Foto: Cristiano Machado/Imprensa MG
Processo de reconhecimento
A entrega do título na tarde desta terça-feira é o resultado de um trabalho que começou em setembro de 2022, quando a candidatura foi lançada durante o 4º Festival do Queijo Artesanal Mineiro.
A partir dali, o Governo de Minas, por meio da Secretaria de Estado de Cultura e Turismo (Secult) e do Instituto Estadual do Patrimônio Histórico e Artístico de Minas Gerais (Iepha-MG), tem promovido, no Brasil e no exterior, o QMA em parceria com o Instituto do Patrimônio Histórico e Artístico Nacional (Iphan), Ministério da Cultura (MinC), associações de produtores e entidades como o Sebrae Minas e a Empresa de Assistência Técnica e Extensão Rural do Estado de Minas Gerais (Emater-MG).
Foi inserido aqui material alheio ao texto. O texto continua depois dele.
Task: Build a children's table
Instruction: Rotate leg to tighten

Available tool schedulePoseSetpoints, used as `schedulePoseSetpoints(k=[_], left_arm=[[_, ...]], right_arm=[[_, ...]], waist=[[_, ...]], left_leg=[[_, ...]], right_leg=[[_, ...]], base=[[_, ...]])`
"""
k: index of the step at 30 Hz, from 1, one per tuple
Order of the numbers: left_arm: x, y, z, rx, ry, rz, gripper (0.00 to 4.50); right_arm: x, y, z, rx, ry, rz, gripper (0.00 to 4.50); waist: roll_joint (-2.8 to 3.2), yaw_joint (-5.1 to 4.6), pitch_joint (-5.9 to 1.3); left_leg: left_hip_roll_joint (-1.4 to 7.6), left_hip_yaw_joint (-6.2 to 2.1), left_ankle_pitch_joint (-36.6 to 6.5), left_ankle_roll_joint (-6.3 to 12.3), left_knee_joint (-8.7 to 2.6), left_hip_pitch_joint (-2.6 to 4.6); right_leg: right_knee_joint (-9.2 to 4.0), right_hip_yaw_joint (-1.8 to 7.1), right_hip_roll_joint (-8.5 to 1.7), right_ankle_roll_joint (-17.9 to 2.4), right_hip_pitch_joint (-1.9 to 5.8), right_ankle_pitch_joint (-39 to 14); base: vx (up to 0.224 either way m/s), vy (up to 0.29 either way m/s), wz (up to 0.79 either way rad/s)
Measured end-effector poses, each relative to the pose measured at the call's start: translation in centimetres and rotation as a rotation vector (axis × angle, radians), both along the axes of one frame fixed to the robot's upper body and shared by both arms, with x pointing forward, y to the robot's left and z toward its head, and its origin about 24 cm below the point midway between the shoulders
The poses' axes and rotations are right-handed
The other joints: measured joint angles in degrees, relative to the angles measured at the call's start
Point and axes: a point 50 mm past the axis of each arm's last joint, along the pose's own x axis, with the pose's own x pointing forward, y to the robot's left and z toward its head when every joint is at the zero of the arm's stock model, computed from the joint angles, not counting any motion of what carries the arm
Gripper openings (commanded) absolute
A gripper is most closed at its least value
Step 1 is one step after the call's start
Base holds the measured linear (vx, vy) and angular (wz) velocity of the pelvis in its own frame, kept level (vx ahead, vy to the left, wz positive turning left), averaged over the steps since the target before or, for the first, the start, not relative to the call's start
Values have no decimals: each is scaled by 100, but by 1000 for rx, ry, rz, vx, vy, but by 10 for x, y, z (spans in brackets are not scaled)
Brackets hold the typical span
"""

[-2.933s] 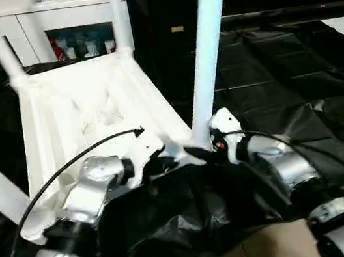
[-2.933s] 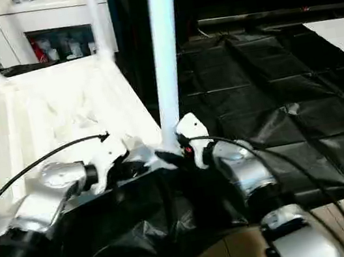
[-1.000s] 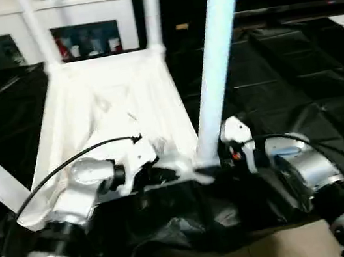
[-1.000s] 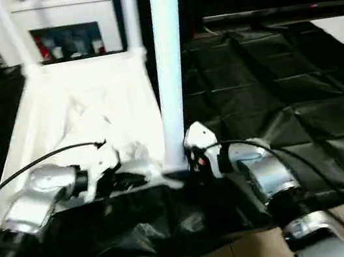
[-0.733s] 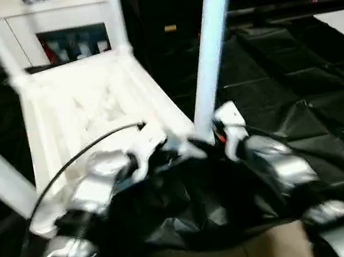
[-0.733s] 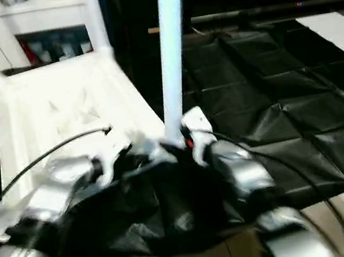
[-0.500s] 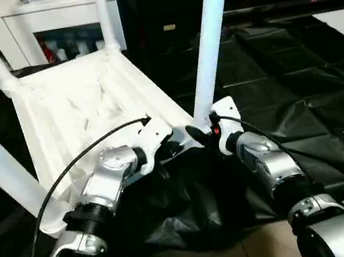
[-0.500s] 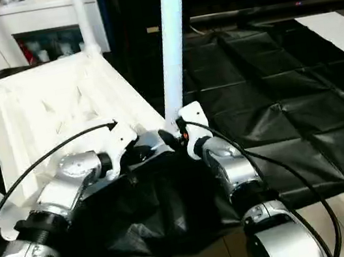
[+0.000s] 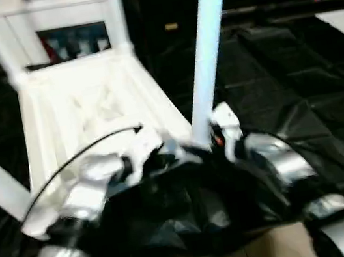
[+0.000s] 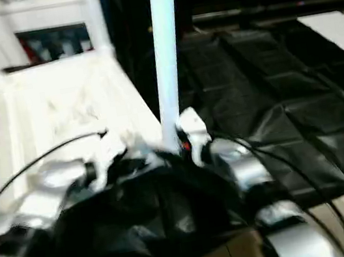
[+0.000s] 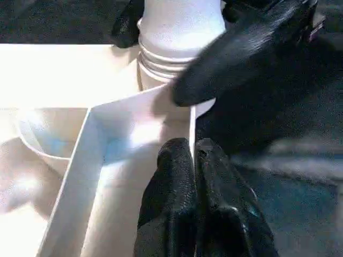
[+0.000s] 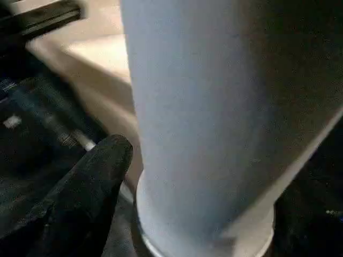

Em 4/12/2024, durante a 19ª sessão do Comitê Intergovernamental para a Salvaguarda do Património Cultural Imaterial realizada em Assunção, no Paraguai, a Unesco anunciou a decisão de tornar o produto mineiro Patrimônio Cultural Imaterial da Humanidade.
“Esse reconhecimento, sem dúvida, coroa um trabalho que é feito desde 2022 dentro do sistema de agricultura do Estado em apoio ao produtor em relação à segurança alimentar, à pesquisa agropecuária e à assistência técnica do campo”, lembrou o secretário de Estado de Agricultura, Pecuária e Abastecimento, Thales Fernandes.